Fabienne Kabou, 39, stands accused of the premeditated murder of her 15-month-old daughter Adélaïde in November 2013. If found guilty she could face life in prison.
The court in Saint-Omer heard that Kabou, who is of Senegalese origin, travelled with her daughter from their Paris home to the seaside town of Berck-sur-Mer.
After enquiring about local tides, she then left her sleeping daughter on the beach near the water.
Baby Adélaïde's body was found in the early hours of the next day by prawn fishermen.
Kabou told the court she was driven to kill her daughter by voices and evil forces, alleging she spent an estimated €40,000 (£30,717) consulting "witchdoctors and healers".
She said: "In 2011 I fell pregnant with Adélaïde, she was born in August and I ended up killing her, 15 months after her birth.
"Witchcraft. That is my default explanation because I have no other
"Nothing makes sense in this story. What interest could I have in tormenting myself, lying, killing my daughter?
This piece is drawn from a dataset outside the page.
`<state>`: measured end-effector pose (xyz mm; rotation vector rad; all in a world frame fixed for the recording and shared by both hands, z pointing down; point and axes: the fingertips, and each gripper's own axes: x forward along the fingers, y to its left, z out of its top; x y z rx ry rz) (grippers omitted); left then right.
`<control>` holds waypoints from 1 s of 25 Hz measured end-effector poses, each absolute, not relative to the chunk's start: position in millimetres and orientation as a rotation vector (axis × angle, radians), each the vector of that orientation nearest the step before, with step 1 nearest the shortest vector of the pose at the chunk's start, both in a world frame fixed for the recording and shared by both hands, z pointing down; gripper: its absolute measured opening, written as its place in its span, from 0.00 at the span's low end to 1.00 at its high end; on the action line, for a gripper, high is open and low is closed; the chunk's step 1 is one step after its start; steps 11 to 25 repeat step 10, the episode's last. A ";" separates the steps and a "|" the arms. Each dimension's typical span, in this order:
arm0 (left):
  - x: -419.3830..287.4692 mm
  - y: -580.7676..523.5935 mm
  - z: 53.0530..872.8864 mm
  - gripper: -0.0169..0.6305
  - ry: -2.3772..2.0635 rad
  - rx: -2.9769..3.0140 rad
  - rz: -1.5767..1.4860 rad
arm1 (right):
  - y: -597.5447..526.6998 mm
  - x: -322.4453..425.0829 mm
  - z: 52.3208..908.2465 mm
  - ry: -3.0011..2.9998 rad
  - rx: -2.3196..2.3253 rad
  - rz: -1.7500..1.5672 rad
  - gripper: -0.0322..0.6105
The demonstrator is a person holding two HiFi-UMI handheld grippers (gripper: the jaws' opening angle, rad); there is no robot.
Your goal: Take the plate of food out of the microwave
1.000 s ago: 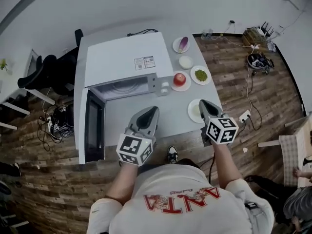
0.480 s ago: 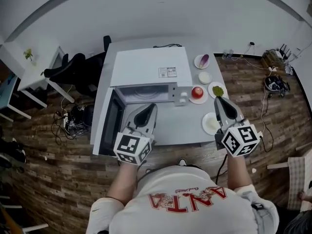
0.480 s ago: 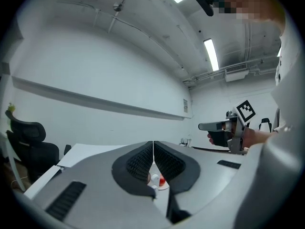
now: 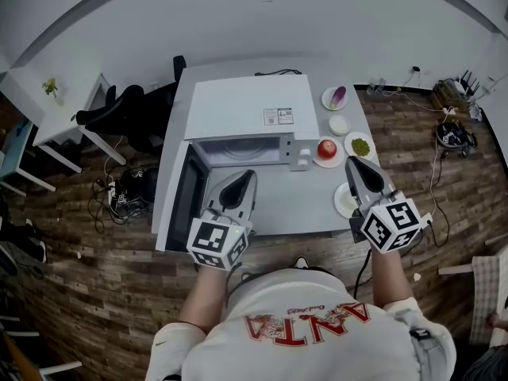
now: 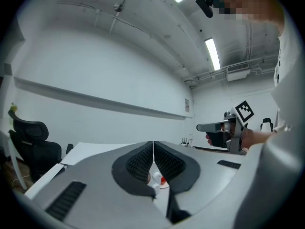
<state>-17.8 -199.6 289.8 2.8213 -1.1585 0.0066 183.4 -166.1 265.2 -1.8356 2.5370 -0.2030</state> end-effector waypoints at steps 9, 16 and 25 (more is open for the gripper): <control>-18.1 -202.4 297.0 0.05 -1.156 2.814 0.018 | -166.6 185.6 270.6 2.532 -1.855 -0.216 0.05; -17.9 -202.7 297.6 0.05 -1.154 2.815 0.019 | -167.1 185.2 271.5 2.531 -1.854 -0.218 0.05; -17.9 -202.7 297.6 0.05 -1.154 2.815 0.019 | -167.1 185.2 271.5 2.531 -1.854 -0.218 0.05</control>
"I spoke of sorcery and I am not joking. Even a stupid person would not do what I did."
The court-appointed psychiatrist said her "psychological status is largely influenced by cultural references and an individual history linked to Senegalese witchcraft that radically altered her view of the world".
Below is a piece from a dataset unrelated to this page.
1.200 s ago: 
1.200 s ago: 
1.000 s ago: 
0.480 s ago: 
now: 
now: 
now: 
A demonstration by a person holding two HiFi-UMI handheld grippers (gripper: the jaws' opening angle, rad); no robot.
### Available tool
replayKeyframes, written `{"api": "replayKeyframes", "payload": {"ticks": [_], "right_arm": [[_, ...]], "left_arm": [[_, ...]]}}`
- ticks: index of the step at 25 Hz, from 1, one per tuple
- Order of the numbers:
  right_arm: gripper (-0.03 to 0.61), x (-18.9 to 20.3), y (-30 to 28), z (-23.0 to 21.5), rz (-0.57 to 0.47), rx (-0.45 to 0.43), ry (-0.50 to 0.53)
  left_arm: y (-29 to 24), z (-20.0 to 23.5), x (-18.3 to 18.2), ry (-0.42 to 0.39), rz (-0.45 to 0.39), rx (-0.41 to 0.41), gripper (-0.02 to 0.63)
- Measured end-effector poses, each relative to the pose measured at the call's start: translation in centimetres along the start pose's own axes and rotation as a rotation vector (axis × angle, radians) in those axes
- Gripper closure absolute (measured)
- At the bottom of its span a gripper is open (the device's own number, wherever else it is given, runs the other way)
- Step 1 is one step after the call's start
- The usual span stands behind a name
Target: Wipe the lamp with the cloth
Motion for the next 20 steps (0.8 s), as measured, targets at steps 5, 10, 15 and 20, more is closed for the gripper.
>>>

Another court psychiatrist, Paul Bensussan, said her act could have been triggered by post-natal depression, Expatica reports.
Kabou had told investigators she chose Berck, which is placed between Calais and Dieppe, because "even the name sounded sad".
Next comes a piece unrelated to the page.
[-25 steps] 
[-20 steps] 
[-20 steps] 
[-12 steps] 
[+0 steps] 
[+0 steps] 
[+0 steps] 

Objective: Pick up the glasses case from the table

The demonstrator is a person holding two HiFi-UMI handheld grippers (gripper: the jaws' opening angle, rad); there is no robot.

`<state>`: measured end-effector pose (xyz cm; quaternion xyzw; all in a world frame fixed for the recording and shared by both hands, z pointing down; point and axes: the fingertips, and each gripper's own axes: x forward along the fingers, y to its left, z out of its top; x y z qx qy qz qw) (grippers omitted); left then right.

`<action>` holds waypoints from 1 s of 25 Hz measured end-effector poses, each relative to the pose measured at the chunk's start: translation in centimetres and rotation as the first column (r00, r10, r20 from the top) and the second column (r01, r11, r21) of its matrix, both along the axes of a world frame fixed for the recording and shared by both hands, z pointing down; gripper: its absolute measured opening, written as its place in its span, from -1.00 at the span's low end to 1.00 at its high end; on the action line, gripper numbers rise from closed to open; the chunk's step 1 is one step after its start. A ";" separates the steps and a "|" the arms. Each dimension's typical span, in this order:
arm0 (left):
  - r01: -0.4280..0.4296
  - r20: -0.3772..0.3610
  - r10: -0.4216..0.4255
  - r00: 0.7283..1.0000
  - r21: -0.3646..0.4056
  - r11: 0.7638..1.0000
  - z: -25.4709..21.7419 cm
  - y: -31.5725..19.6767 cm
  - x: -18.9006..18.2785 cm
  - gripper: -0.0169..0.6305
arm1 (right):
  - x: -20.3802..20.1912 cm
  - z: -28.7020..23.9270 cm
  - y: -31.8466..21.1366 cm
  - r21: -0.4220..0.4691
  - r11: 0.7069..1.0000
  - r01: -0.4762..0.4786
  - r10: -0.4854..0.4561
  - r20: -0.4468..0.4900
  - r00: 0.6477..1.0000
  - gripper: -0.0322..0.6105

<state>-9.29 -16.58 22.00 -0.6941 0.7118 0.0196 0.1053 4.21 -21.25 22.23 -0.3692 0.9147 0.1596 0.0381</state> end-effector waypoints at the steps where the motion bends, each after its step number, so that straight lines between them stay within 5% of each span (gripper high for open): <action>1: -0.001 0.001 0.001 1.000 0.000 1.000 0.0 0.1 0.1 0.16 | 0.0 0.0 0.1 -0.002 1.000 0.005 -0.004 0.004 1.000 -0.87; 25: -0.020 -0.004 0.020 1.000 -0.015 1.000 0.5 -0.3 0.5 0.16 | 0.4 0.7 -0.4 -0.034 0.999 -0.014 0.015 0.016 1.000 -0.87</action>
In her account to the police, she spoke of the moment of leaving her daughter, saying according to Le Monde: "I stopped at one point. She gave a small jump as if she’d just woken up.
"She was looking for my breast, I gave it to her. I remained standing and I clutched her against me and then, I don’t know, I said: ‘No, no, no.’
"I couldn’t stop saying ‘no’, I don’t know why. I cried. It was as if I was saying to someone: ‘I can’t do something like that,’ but I did it."
Kabou moved to France in 1995 after a well-off childhood in Dakar and was studying philosophy in Paris where she met Adélaïde's father, an artist 30 years her senior.
She said: "For many years I struggled to wake up in the morning, my feet were paralysed. I had hallucinations, like the walls which didn't stop trembling
"The two years before the murder of my daughter were the worst of my life. The two years in prison have been calmer and more peaceful."
Her lawyer, Fabienne Roy-Nansion, said the 39-year-old had "remarkable intelligence" but was "subject to irrational beliefs".
The trial is expected to last a week.